Our dataset has 21,925 games. We create an 80%/20% train/test split, which results in a training set of 17,540 observations and a test set of 4,385 observations.

Rating data¶

First, let's look at the histogram of average ratings.

Our dataset includes both the "Average Rating" (raw average of user ratings, AvgRating in games.csv) and the “BGG Rating", a modified version of "Average Rating". The BGG Rating (BayesAvgRating in games.csv) modifies "Average Rating" by adding some number of dummy ratings with scores of 5.5 (out of 10) to the set of ratings, which has the effect of pulling ratings--especially those for games with few votes--closer to the middle (BoardGameGeek).

According to BoardGameGeek, the BGG Rating is used on the site to “prevent games with relatively few votes climbing to the top of the BGG Ranks” (BoardGameGeek).

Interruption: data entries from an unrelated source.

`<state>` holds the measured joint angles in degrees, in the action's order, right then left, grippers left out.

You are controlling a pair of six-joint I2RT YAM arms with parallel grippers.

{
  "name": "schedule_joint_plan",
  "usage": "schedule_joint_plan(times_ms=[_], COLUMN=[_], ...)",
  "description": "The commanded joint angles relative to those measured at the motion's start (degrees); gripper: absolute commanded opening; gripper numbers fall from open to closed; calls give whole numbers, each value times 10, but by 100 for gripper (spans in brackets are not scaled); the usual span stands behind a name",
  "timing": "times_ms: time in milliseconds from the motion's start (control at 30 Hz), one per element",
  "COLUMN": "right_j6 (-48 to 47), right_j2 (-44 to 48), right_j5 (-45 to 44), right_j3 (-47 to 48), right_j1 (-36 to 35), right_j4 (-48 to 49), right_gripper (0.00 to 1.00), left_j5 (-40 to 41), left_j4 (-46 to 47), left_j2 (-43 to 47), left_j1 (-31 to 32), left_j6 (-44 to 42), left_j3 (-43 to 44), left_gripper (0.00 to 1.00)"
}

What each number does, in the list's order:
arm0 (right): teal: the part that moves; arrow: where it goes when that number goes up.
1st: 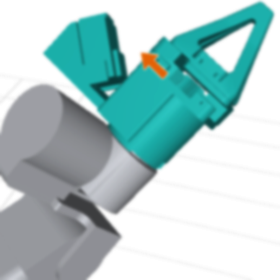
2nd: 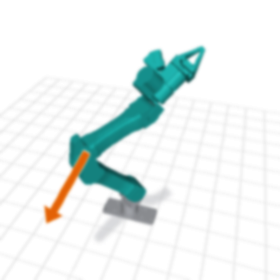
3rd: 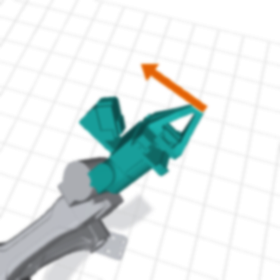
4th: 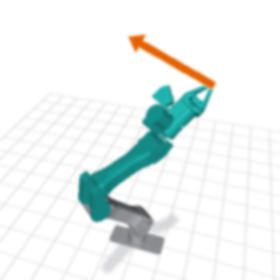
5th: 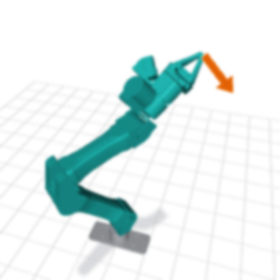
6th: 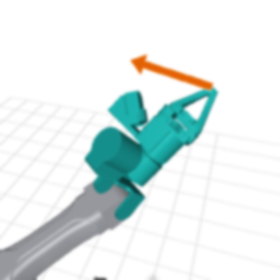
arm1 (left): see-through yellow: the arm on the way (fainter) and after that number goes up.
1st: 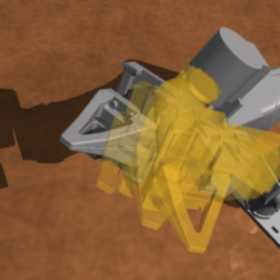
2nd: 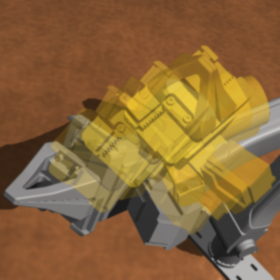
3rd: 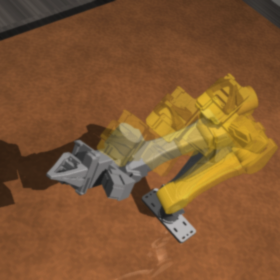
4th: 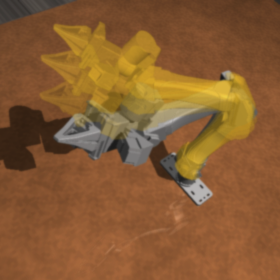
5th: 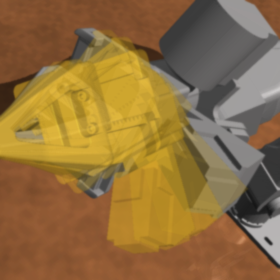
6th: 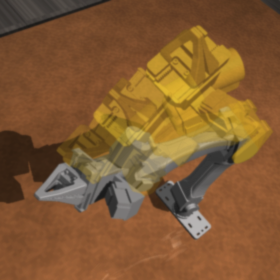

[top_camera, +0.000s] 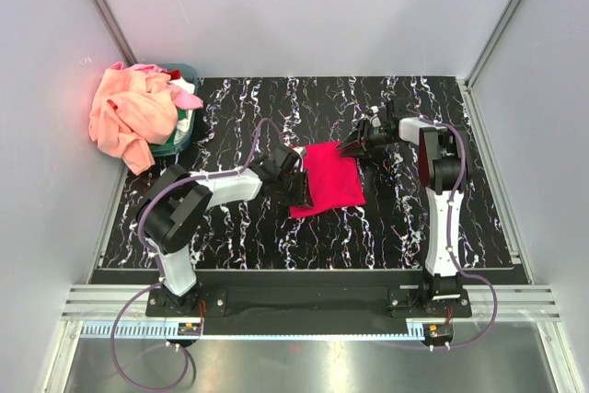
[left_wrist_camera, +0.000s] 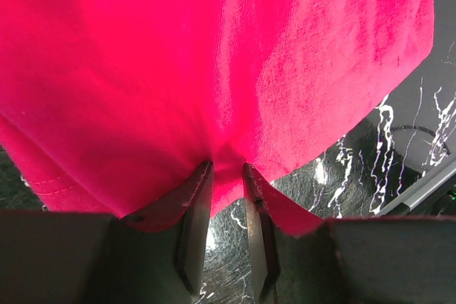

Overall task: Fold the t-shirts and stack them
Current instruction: Fold the tshirt

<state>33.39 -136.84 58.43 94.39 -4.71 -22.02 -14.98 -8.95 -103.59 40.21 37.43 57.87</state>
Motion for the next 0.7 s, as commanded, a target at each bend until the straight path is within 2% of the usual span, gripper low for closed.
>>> schedule_joint_plan(times_ms=[0, 133, 200, 367, 500, 667], right_j6=[-1, -31, -42, -30, -12, 4], right_j2=[-15, 47, 74, 169, 179, 128], right_j5=[27, 1, -20, -60, -66, -59], right_j3=[11, 32, 50, 27, 14, 18], right_j1=[-11, -11, -12, -11, -11, -10], right_j4=[9, -43, -77, -72, -44, -27], right_gripper=[41, 53, 59, 59, 50, 32], left_j5=[17, 56, 62, 74, 37, -17], left_j4=[-25, -95, -134, -190, -186, -161], left_j2=[-2, 31, 41, 19, -32, -97], left_j1=[2, 2, 2, -13, -47, -95], left_j6=[-12, -41, -51, -79, -77, -64], left_j3=[-14, 54, 111, 230, 283, 325], left_gripper=[30, 32, 38, 45, 46, 44])
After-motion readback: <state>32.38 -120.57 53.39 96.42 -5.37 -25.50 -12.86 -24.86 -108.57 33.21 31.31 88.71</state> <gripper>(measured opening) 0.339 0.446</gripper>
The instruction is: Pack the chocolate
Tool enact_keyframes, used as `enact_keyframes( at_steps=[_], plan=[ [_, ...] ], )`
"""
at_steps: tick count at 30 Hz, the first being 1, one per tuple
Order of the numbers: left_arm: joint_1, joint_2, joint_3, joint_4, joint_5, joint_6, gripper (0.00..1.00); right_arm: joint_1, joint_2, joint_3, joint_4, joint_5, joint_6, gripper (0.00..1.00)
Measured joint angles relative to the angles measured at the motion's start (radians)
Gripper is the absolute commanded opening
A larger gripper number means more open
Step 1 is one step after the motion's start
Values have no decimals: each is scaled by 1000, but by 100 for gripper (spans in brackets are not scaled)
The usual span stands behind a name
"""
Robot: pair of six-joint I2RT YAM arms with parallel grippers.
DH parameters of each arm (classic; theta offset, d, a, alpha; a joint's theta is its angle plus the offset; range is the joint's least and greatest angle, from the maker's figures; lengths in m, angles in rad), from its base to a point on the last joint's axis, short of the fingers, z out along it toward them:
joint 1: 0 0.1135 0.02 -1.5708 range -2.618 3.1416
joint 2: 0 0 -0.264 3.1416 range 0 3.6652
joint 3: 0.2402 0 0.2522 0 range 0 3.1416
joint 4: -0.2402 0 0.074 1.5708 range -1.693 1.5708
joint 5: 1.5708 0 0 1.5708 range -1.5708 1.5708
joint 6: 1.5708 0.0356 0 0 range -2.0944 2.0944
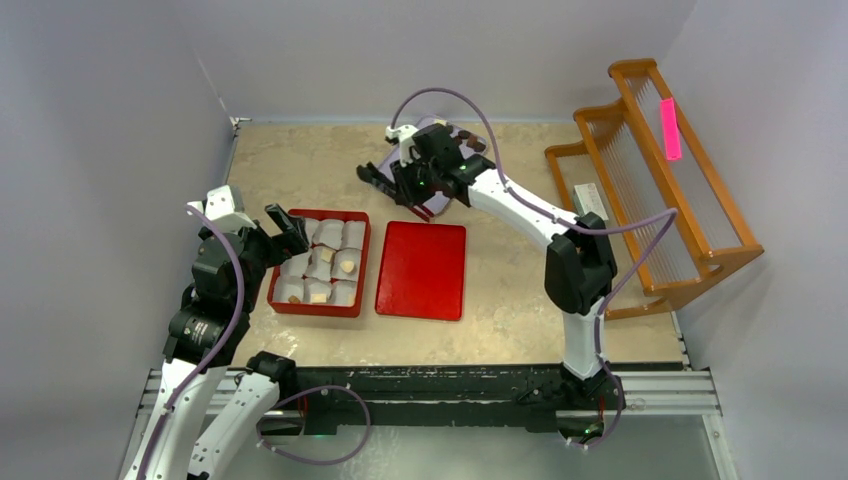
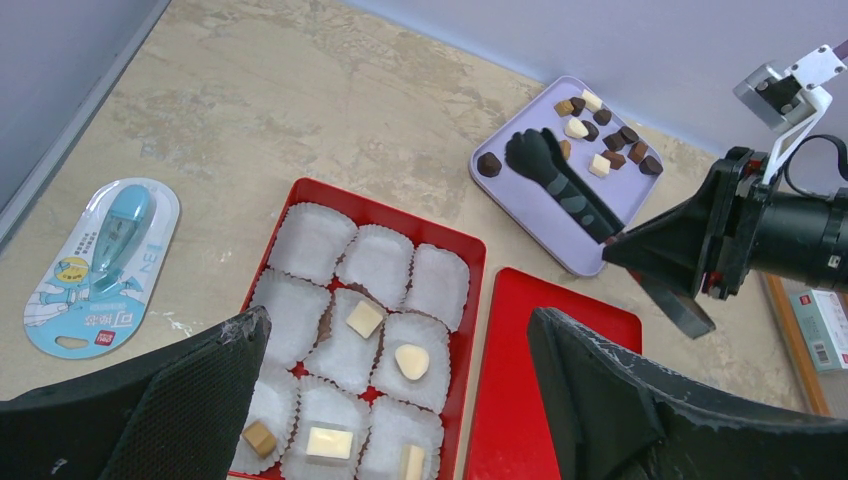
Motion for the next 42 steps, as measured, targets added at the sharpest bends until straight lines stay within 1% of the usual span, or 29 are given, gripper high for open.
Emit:
enact_keyframes(
  at_steps=[11, 16, 22, 31, 42],
  plan=[
    [0, -2, 0, 0, 0, 0, 99, 203, -6, -4, 16, -38, 26, 26],
    [0, -3, 0, 0, 0, 0, 100, 260, 0, -1, 24, -79, 52, 26],
    [0, -10, 0, 0, 0, 0, 100, 300, 70, 51, 29, -98, 75, 28],
    [0, -14, 0, 0, -1, 0, 100, 325, 182, 121, 20, -120, 101, 31],
    [0, -15, 0, 0, -1, 0, 100, 329, 217, 154, 2, -128, 124, 37]
  ],
)
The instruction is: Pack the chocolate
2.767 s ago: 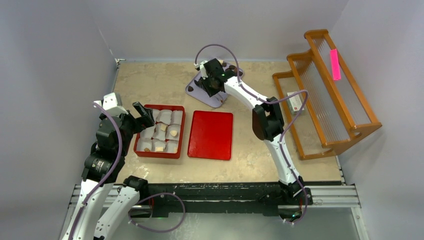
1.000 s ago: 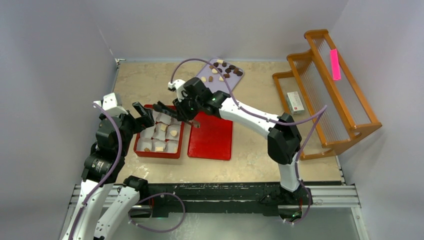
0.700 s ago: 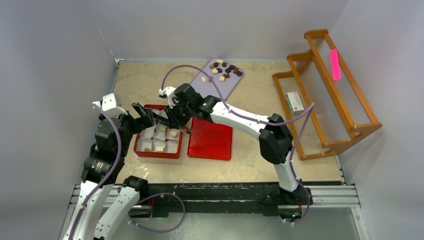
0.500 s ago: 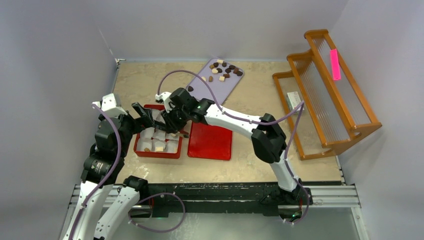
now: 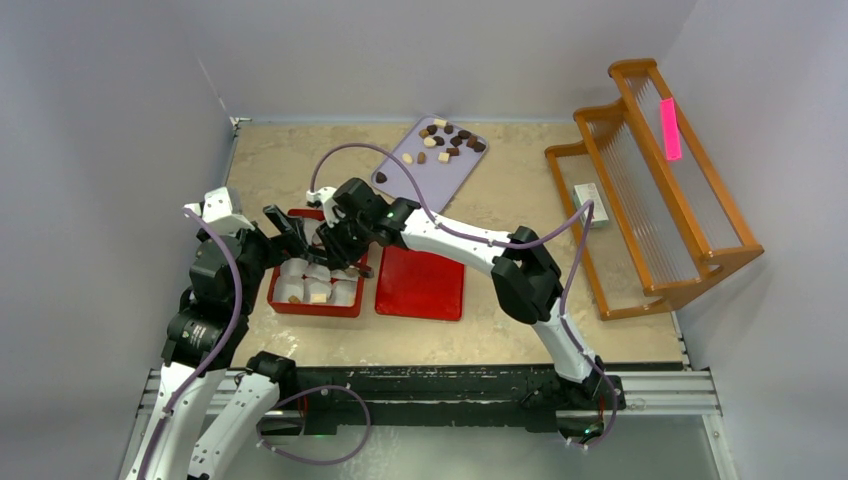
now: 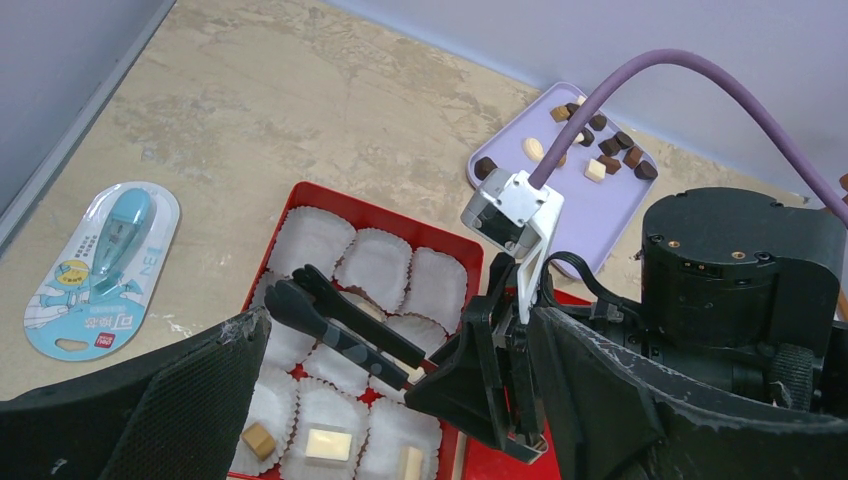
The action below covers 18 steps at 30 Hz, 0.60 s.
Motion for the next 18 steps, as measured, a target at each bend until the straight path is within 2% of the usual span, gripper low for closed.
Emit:
enact_keyframes(
  at_steps=[18],
  plan=[
    [0, 0, 0, 0, 0, 0, 100, 2, 0, 9, -2, 0, 6, 37]
  ],
)
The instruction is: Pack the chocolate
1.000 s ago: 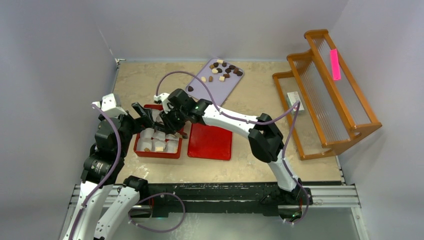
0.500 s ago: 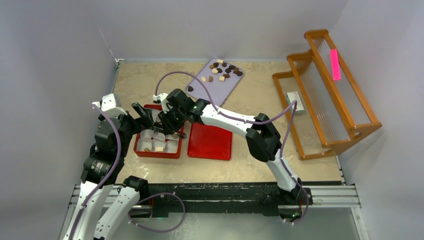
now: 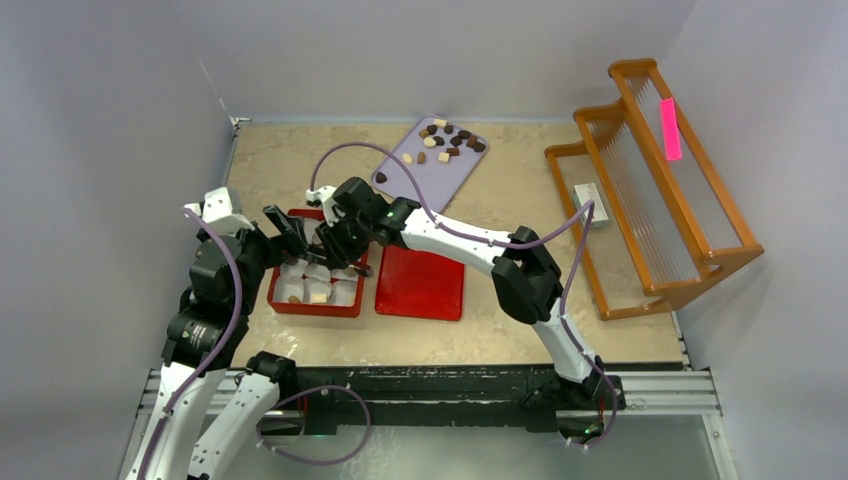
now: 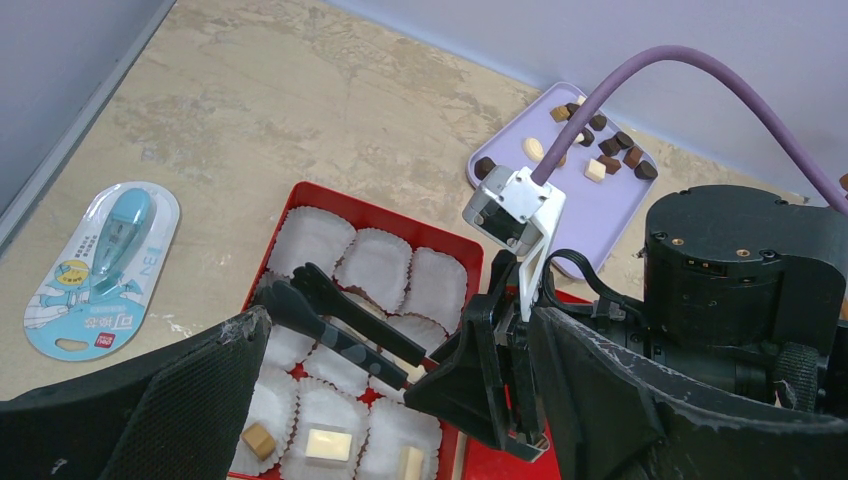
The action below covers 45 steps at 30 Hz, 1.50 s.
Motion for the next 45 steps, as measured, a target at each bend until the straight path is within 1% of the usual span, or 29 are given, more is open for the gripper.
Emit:
enact_keyframes(
  at_steps=[9, 14, 20, 24, 29, 36, 40, 45],
  plan=[
    [0, 0, 0, 0, 0, 0, 100, 0, -11, -10, 2, 17, -7, 35],
    [0, 0, 0, 0, 0, 0, 99, -9, -46, -23, 3, 57, -13, 34],
    [0, 0, 0, 0, 0, 0, 99, -44, -129, -95, 23, 96, -21, 34],
    [0, 0, 0, 0, 1, 0, 99, -86, -174, -127, 27, 127, -31, 34],
    [0, 0, 0, 0, 1, 0, 99, -180, -212, -160, 29, 185, -52, 35],
    [0, 0, -2, 0, 1, 0, 99, -307, -216, -165, 13, 327, -90, 36],
    [0, 1, -2, 0, 1, 0, 99, -344, -200, -155, -3, 404, -99, 37],
    [0, 1, -2, 0, 1, 0, 99, -387, -125, -107, -7, 431, -99, 38]
  ],
)
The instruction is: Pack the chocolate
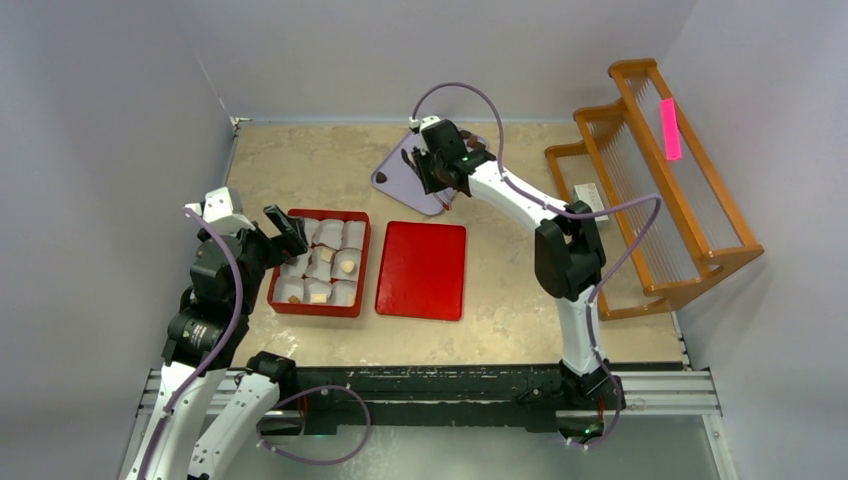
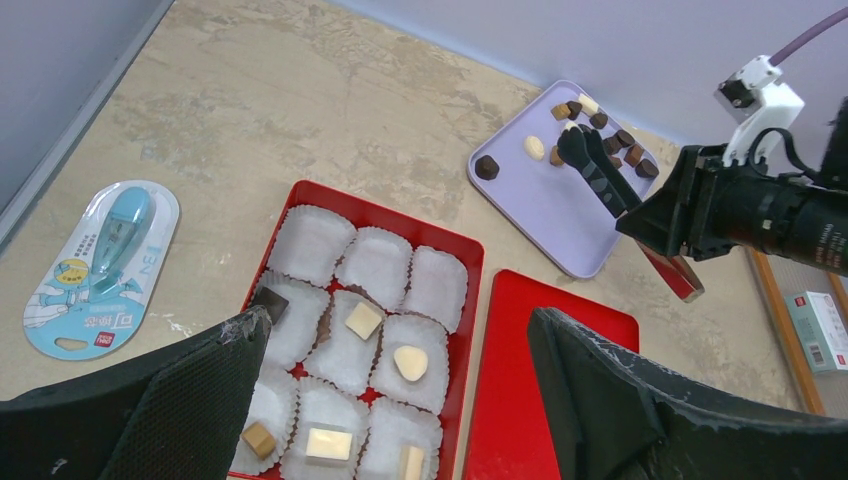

Let's look at the distribution of AvgRating and BayesAvgRating.

In [4]:
plot_data = train.melt(id_vars = ['BGGId'],value_vars=['AvgRating', 'BayesAvgRating'], var_name='Rating Type', value_name='Rating')
ax = sns.kdeplot(data=plot_data, x="Rating", hue="Rating Type", fill=True)
# plt.show()

fig = ax.get_figure()

ax.grid(True)
ax.set_axisbelow(True)


# title
fig.text(0.5, 1, "BGG Boardgame Ratings", ha='center', weight='bold', size = 16)
# subtitle
fig.text(0.5, 0.94, "Distribution of Ratings", ha='center', weight='normal', size = 16)
# caption
caption_str = f"Source: BoardGameGeek.com; Jerome Williams\nNote: Plot based on training dataset of {len(train)} games."
fig.text(0.05, -0.1, caption_str, ha='left', size = 10)

ax.set_xlabel('Rating')
ax.set_ylabel('Density')

plt.savefig("output/03_avg_vs_bgg_rating_distn.pdf", format="pdf", bbox_inches = 'tight')
No description has been provided for this image

Boardgames with at least 1,000 reviews¶

If we filter to games with at least 1,000 reviews, the two distributions should be more similar.

In [5]:
plot_data = (train[train['NumUserRatings'] > 1000]
             .melt(id_vars = ['BGGId'],
                   value_vars=['AvgRating', 'BayesAvgRating'],
                   var_name='RatingType', 
                   value_name='Rating')
                   )
ax = sns.kdeplot(plot_data, x="Rating", hue="RatingType", fill=True)
fig = ax.get_figure()

ax.grid(True)
ax.set_axisbelow(True)

# title
fig.text(0.5, 1, "BGG Boardgame Ratings", ha='center', weight='bold', size = 16)
# subtitle
fig.text(0.5, 0.94, "Distribution of Ratings, Games with at least 1000 ratings", ha='center', weight='normal', size = 16)
# caption
caption_str = f"Source: BoardGameGeek.com; Jerome Williams\nNote: Plot based on training dataset of {len(train)} games, \
filtered to games with at least 1,000 ratings."
fig.text(0.05, -0.1, caption_str, ha='left', size = 10)

ax.set_xlabel('Rating')
ax.set_ylabel('Density')

plt.savefig("output/04_avg_vs_bgg_rating_distn_1000.pdf", format="pdf", bbox_inches = 'tight')
No description has been provided for this image

Although it is noiser, in this exercise, we will try to predict the "Average Rating" rather than the "BGG Rating".

Feature engineering¶

Now that we've examined the target variable, let's look at some of the potential feature variables.

Mechanics¶

First, let's examine the game mechanics variables in mechanics.csv.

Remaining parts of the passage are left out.